## Exercise description
Your copy should begin at the line containing "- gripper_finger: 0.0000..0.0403" and end at the last line of the records below, matching each line exactly and leaving out pictures.

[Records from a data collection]
== Segment start ==

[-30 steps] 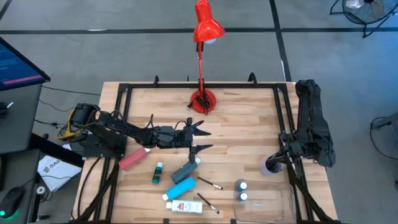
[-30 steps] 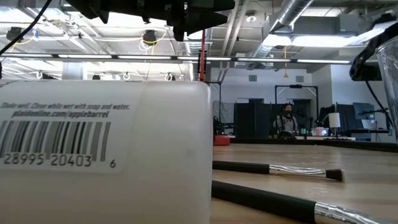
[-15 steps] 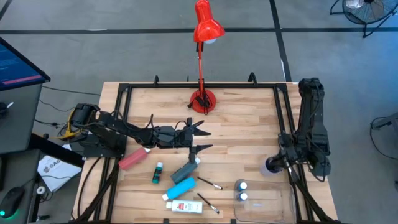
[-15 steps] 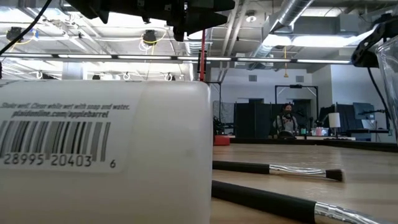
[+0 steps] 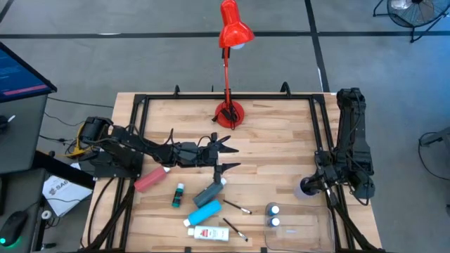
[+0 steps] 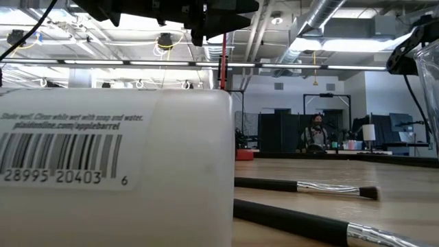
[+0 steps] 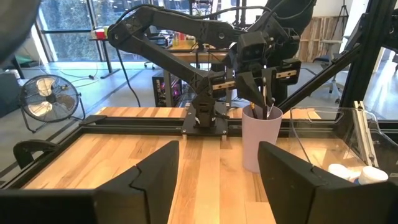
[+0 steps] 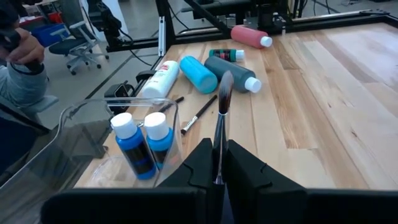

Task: Pick & Place Paint Supplies
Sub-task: Put the black silver paint brush into the purple cup, then put the dark green pain bottle into the transparent bin

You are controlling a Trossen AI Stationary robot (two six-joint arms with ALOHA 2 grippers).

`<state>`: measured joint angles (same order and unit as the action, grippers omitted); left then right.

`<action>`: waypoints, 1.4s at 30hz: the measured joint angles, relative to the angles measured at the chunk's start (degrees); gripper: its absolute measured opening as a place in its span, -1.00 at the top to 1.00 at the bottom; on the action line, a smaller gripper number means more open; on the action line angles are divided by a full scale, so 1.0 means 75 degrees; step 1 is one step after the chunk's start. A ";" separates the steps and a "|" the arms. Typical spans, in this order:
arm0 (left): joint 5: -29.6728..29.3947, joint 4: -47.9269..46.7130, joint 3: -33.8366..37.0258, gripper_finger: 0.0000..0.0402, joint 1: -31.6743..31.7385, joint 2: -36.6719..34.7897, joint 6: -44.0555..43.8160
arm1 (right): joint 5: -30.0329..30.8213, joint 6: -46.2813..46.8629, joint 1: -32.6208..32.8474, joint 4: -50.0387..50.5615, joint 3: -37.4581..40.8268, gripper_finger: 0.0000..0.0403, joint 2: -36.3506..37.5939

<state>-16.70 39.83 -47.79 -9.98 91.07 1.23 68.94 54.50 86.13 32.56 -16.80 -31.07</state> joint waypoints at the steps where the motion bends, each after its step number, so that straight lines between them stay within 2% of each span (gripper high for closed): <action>1: 0.0000 0.0000 0.0000 0.02 0.0000 0.0000 0.0000 | 0.0002 0.0000 0.0000 -0.0001 0.0000 0.88 0.0000; 10: -0.0001 0.0000 0.0000 0.03 0.0000 0.0000 0.0000 | 0.0007 -0.0030 0.0000 -0.0008 0.0000 0.68 0.0000; 24: -0.0001 -0.0003 0.0000 0.03 0.0000 0.0000 -0.0018 | 0.0085 -0.0058 0.0000 -0.0029 0.0000 0.48 -0.0003; 34: 0.0000 -0.0003 0.0000 0.03 0.0000 0.0000 -0.0020 | 0.0256 -0.0100 0.0000 -0.0077 0.0000 0.14 0.0000; 38: 0.0000 -0.0003 0.0000 0.03 0.0000 0.0000 -0.0020 | 0.0453 -0.0782 0.0000 -0.0706 -0.0003 -0.02 0.0000; 42: -0.0001 -0.0003 0.0000 0.03 0.0000 0.0000 -0.0020 | 0.0478 -0.2418 0.0000 -0.2182 -0.0003 -0.14 0.0000</action>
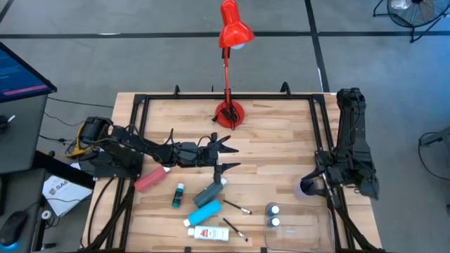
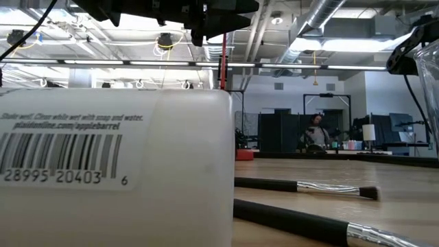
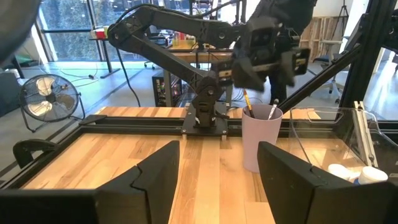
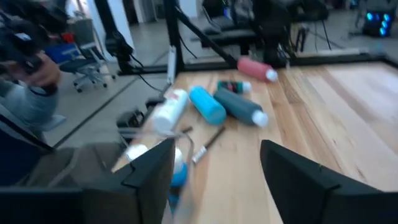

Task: Pick & Place Paint Supplies
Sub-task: Put the dark green pain bottle into the transparent bin

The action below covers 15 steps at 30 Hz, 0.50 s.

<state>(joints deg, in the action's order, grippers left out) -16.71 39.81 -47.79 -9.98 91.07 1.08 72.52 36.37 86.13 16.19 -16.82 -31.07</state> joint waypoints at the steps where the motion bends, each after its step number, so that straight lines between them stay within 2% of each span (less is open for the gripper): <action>1: 0.0003 0.0000 0.0000 0.03 0.0000 0.0000 0.0000 | 0.0001 -0.0486 0.0000 -0.0466 0.0000 -0.16 0.0000; 9: 0.0003 0.0003 0.0000 0.03 0.0000 0.0000 0.0000 | -0.0008 -0.4629 -0.0110 -0.4312 -0.0006 -0.17 0.0000; 15: 0.0003 0.0000 0.0000 0.03 0.0000 0.0000 0.0000 | -0.0051 -0.6195 -0.0454 -0.5665 -0.0006 -0.17 -0.0003</action>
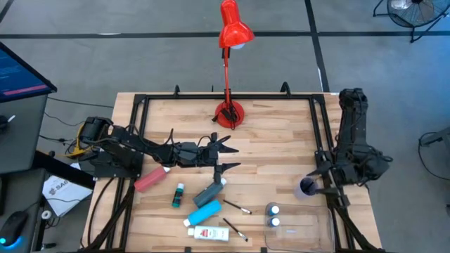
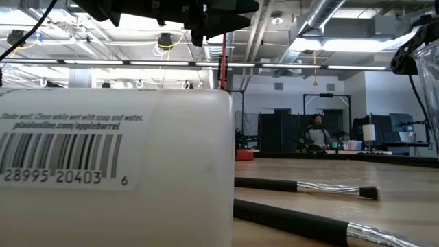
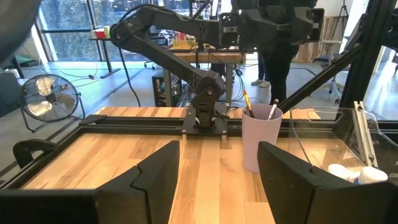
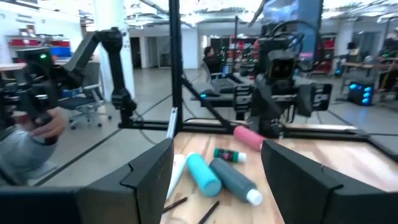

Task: Pick & Place Paint Supplies
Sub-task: Put the dark green pain bottle into the transparent bin

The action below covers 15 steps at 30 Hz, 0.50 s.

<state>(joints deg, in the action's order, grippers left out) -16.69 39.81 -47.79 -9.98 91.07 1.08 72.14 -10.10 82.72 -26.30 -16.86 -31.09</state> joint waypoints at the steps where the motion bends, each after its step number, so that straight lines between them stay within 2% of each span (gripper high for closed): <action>1: 0.0000 0.0003 0.0000 0.03 0.0000 0.0000 0.0000 | -0.0020 -0.0045 -0.0074 -0.0039 0.0000 -0.17 0.0000; 6: 0.0092 -0.0023 0.0000 0.03 0.0000 0.0002 0.0000 | -0.0102 -0.0015 -0.0545 -0.0048 0.0000 -0.17 -0.0039; 15: 0.0111 -0.0198 0.0000 0.03 0.0000 0.0003 -0.0003 | -0.1520 0.0217 -0.1490 -0.0566 0.0000 -0.17 -0.0440</action>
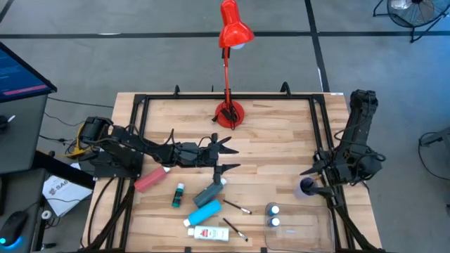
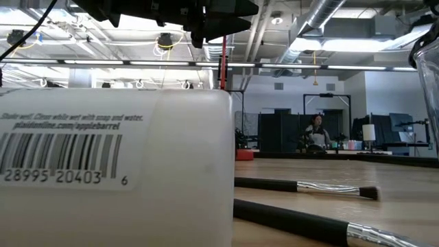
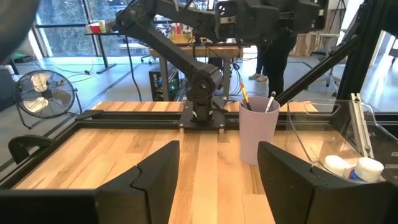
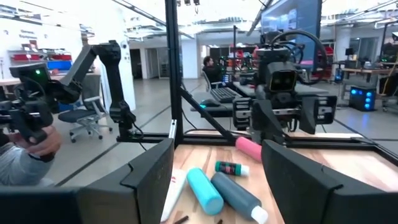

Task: Pick & Place Paint Supplies
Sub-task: Put the dark green pain bottle into the transparent bin

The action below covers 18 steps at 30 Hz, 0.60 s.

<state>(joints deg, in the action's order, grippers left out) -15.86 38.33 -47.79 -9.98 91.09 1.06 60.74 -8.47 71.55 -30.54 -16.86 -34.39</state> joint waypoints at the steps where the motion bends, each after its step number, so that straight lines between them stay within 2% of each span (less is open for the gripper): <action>1: 0.0003 -0.0002 0.0000 0.03 0.0000 0.0000 -0.0002 | -0.0103 0.0006 -0.0078 -0.0071 0.0000 -0.17 -0.0071; 10: 0.0023 -0.0167 0.0000 0.03 -0.0003 0.0000 -0.0210 | -0.0456 0.0207 -0.0758 -0.0534 0.0000 -0.17 -0.0730; 18: 0.0019 -0.0466 0.0000 0.03 -0.0032 0.0000 -0.0593 | -0.1949 0.0540 -0.1714 -0.0897 0.0000 -0.17 -0.1384</action>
<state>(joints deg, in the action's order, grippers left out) -15.72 34.83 -47.79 -10.22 91.09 -3.39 46.12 -4.42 58.69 -37.27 -16.86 -44.77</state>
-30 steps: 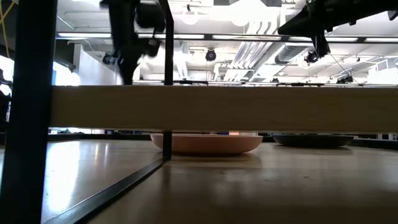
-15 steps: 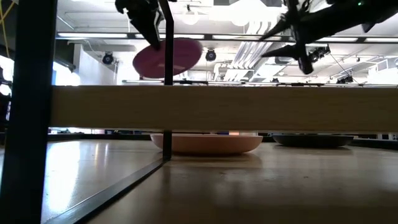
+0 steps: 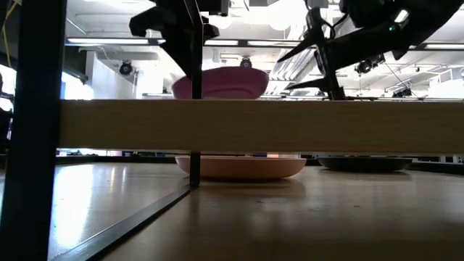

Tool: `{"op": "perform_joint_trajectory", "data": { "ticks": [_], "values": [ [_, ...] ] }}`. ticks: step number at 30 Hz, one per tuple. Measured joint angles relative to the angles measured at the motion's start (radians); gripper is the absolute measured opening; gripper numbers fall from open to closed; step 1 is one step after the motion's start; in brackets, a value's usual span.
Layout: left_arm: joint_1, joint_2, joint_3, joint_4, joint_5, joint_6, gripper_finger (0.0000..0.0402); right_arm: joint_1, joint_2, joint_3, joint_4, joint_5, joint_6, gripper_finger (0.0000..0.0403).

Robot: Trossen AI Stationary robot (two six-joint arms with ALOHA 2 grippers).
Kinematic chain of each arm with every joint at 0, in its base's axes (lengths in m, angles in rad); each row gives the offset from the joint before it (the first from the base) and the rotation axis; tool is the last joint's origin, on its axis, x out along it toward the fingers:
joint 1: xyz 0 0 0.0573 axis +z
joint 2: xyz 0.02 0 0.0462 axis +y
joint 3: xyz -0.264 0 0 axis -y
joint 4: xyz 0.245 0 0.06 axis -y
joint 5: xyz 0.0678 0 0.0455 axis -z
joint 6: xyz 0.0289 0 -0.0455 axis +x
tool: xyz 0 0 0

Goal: Place and stack plates onto a shelf
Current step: Put the purple plate on the shelf

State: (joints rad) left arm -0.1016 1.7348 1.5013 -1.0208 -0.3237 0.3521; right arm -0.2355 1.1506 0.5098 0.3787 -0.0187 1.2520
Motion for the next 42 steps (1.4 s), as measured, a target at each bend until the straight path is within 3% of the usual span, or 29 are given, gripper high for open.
{"op": "perform_joint_trajectory", "data": {
  "ticks": [9,19,23,33,42],
  "values": [
    [-0.027,0.044,0.0,0.084,-0.001,0.008,0.0,0.0,0.098,0.0,0.03,-0.039,0.05,0.0241],
    [-0.014,0.035,0.0,0.117,0.024,0.019,0.0,0.0,0.154,-0.001,0.189,-0.043,0.078,0.0234],
    [-0.008,0.035,0.0,0.142,0.028,0.017,0.0,-0.001,0.154,-0.001,0.183,-0.039,0.103,0.0198],
    [-0.007,0.035,0.0,0.157,0.027,0.02,0.0012,-0.001,0.154,-0.001,0.175,-0.027,0.12,0.006],
    [0.003,-0.009,0.013,0.14,0.029,0.016,0.0069,-0.014,0.154,-0.002,0.18,-0.008,0.104,0.0031]
  ]
}}
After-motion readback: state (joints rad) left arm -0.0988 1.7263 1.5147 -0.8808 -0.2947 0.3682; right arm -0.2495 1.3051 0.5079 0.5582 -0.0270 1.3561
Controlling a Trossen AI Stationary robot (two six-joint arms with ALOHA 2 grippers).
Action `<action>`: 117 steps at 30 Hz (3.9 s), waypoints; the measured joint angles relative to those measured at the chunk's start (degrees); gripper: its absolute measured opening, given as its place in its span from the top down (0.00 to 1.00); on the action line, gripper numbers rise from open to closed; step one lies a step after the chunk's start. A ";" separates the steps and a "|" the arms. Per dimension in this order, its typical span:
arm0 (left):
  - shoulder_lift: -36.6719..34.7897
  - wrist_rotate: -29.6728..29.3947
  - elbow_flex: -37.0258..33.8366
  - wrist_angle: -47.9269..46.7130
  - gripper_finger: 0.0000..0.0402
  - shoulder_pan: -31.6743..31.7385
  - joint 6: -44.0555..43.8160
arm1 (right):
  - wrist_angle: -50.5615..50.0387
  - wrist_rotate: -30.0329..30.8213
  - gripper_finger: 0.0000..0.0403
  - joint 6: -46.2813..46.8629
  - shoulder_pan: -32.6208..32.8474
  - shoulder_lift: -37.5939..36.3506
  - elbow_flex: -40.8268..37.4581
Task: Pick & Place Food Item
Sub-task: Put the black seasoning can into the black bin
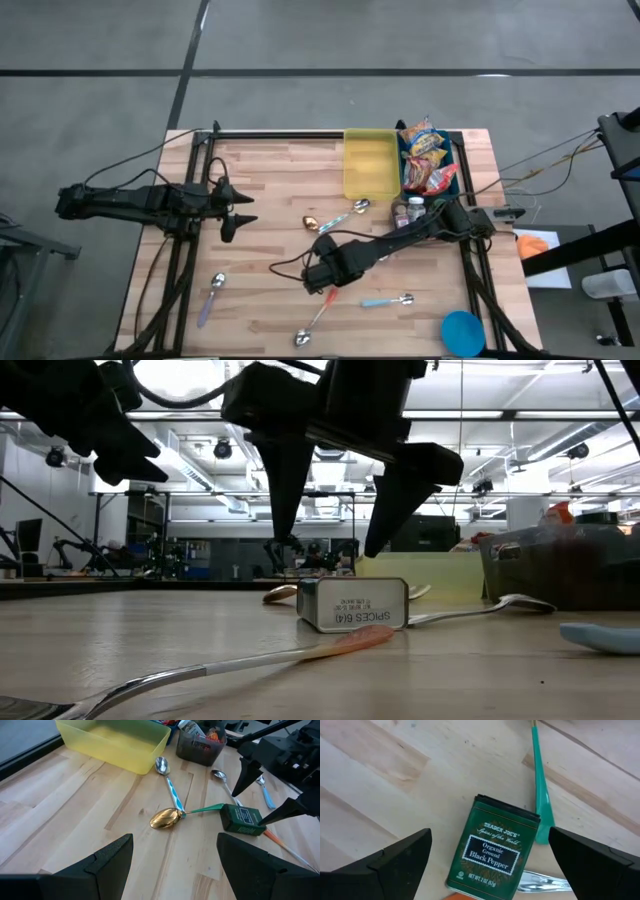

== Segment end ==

## Exercise solution
  - gripper_finger: 0.0000..0.0403
  - joint 6: -46.2813..46.8629
  - shoulder_pan: -32.6208..32.8474
  - shoulder_lift: -37.5939..36.3506
  - elbow_flex: -40.8268..37.4581
Task: Pick & Place Food Item
Sub-task: Put the black seasoning can into the black bin

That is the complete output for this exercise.